El 27 de julio de 1979, AC/DC publicó Highway to Hell, un álbum que no solo redefinió el sonido del hard rock, sino que también impulsó a la banda australiana hacia el reconocimiento mundial. Con canciones que atravesaron generaciones, el disco se transformó en una pieza imprescindible de la historia del género y sigue siendo una referencia obligada para millones de fanáticos.
Hasta ese momento, el grupo liderado por Angus Young ya había construido una sólida reputación en Australia y Europa, pero necesitaba un impacto definitivo en Estados Unidos. Ese salto llegó de la mano del productor Robert "Mutt" Lange, quien aportó un enfoque más refinado sin alterar la potencia característica de la banda. El resultado fue una colección de temas con riffs inolvidables y un sonido que conquistó tanto a la crítica como al público.

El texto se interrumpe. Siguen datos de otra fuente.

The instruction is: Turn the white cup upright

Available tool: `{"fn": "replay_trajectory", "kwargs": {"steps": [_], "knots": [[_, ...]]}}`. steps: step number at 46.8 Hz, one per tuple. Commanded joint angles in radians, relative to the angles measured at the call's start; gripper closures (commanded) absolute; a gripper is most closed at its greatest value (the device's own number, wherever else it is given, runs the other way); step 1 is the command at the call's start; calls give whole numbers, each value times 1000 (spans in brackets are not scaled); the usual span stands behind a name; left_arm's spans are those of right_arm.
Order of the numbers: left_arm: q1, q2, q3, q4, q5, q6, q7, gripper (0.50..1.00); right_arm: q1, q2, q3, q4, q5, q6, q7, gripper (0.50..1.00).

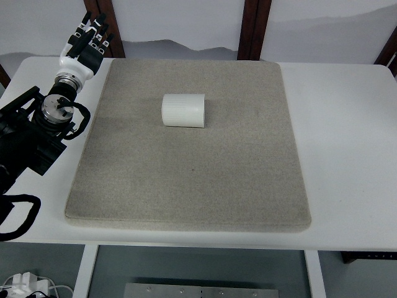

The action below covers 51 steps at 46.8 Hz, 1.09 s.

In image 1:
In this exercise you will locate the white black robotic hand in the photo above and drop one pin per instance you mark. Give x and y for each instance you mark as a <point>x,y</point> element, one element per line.
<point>76,67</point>

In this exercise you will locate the white ribbed cup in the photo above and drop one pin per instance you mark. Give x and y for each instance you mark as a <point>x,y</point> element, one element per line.
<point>183,110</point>

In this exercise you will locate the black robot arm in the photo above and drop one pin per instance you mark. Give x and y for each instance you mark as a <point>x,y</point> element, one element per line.
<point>34,126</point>

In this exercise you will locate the beige square foam mat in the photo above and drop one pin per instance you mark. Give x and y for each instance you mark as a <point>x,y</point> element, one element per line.
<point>240,173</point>

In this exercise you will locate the grey metal plate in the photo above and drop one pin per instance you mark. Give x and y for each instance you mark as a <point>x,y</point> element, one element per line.
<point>141,290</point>

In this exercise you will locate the white power strip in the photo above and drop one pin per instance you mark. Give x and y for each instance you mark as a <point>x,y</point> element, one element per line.
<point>30,285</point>

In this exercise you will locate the dark wooden stand foot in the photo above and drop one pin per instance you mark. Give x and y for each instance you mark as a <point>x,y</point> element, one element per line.
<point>350,256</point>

La canción que da nombre al álbum se convirtió rápidamente en un himno del rock. Aunque durante años muchos asociaron el título con un significado oscuro, los integrantes explicaron que hacía referencia al agotador ritmo de las interminables giras que atravesaban en aquella época, una vida de carretera que describían como una auténtica "autopista al infierno".
Sin embargo, el éxito del disco estuvo acompañado por un giro trágico. Apenas unos meses después de su lanzamiento, el 19 de febrero de 1980, el cantante Bon Scott falleció a los 33 años. Highway to Hell quedó así como el último trabajo de estudio registrado con su inconfundible voz, convirtiéndose con el paso del tiempo en un legado imborrable para el rock.
Lejos de desaparecer, AC/DC encontró la fuerza para continuar y meses más tarde publicó Back in Black, un álbum dedicado a Scott que terminó de consolidar a la banda entre las más grandes de todos los tiempos. Pero fue Highway to Hell el disco que abrió esa puerta y cambió para siempre el destino del grupo.
Hoy, décadas después de su lanzamiento, canciones como "Highway to Hell", "Touch Too Much" y "Shot Down in Flames" siguen sonando con la misma intensidad, confirmando que algunas obras logran trascender el tiempo y convertirse en verdaderos clásicos de la música.